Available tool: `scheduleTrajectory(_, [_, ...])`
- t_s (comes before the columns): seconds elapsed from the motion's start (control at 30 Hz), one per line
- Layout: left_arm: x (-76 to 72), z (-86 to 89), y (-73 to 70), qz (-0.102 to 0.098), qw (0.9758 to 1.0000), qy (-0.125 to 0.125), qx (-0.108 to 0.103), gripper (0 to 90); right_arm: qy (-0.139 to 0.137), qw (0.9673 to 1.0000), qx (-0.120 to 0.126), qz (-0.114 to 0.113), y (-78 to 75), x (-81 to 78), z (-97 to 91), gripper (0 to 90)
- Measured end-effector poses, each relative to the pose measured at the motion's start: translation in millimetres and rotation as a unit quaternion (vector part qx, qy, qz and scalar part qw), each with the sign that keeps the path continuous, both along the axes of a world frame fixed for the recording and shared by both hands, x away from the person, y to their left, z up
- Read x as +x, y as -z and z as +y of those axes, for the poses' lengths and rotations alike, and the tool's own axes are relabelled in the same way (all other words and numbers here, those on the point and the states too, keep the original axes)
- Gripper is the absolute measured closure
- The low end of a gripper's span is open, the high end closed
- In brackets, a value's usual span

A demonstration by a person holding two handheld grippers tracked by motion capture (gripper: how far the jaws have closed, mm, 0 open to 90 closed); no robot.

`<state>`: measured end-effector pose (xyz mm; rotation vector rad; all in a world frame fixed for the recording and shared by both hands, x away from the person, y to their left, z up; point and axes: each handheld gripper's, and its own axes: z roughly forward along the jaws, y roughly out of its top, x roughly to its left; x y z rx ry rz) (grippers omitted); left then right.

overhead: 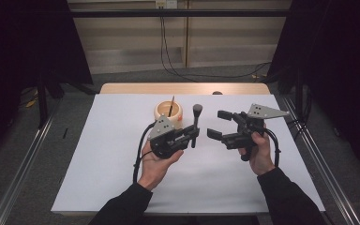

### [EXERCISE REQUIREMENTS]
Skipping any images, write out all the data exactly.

### [EXERCISE RESPONSE]
Available tool: `scheduleTrajectory(_, [_, ...])`
- t_s (comes before the columns): seconds elapsed from the motion's start (control at 30 Hz), one per line
- Layout: left_arm: x (-76 to 72), z (-86 to 89), y (-73 to 70), qz (-0.102 to 0.098), qw (0.9758 to 1.0000), qy (-0.125 to 0.125), qx (-0.108 to 0.103), gripper (0 to 90); right_arm: qy (-0.139 to 0.137), qw (0.9673 to 1.0000), qx (-0.120 to 0.126), qz (-0.114 to 0.113), y (-78 to 75), x (-81 to 78), z (-97 to 91), gripper (0 to 90)
- Measured end-effector poses, each relative to the pose measured at the motion's start: translation in millimetres and rotation as a unit quaternion (vector part qx, qy, qz and scalar part qw), each with the sign that keeps the path continuous, both along the axes of a world frame fixed for the recording and shared by both hands, x away from the person, y to their left, z up
- Read x as +x, y as -z and z as +y of those axes, for the poses' lengths and rotations alike, and the tool's own axes are relabelled in the same way (all other words and numbers here, those on the point and the states too, keep the original axes)
- Gripper is the absolute measured closure
- The low end of a gripper's span is open, the high end closed
- In brackets, a value's usual span

A demonstration by a person holding two handheld grippers tracked by motion capture (gripper: how far the jaws have closed, mm, 0 open to 90 closed); no robot.

`<state>`: measured end-effector pose (xyz mm; rotation vector rad; all in a world frame fixed for the recording and shared by both hands, x away from the person, y to their left, z up; point and axes: each handheld gripper's, and its own axes: z roughly forward along the jaws, y roughly out of its top, x roughly to its left; x y z rx ry rz) (grippers omitted); left then right.

overhead: 

The work on this exercise has been completed.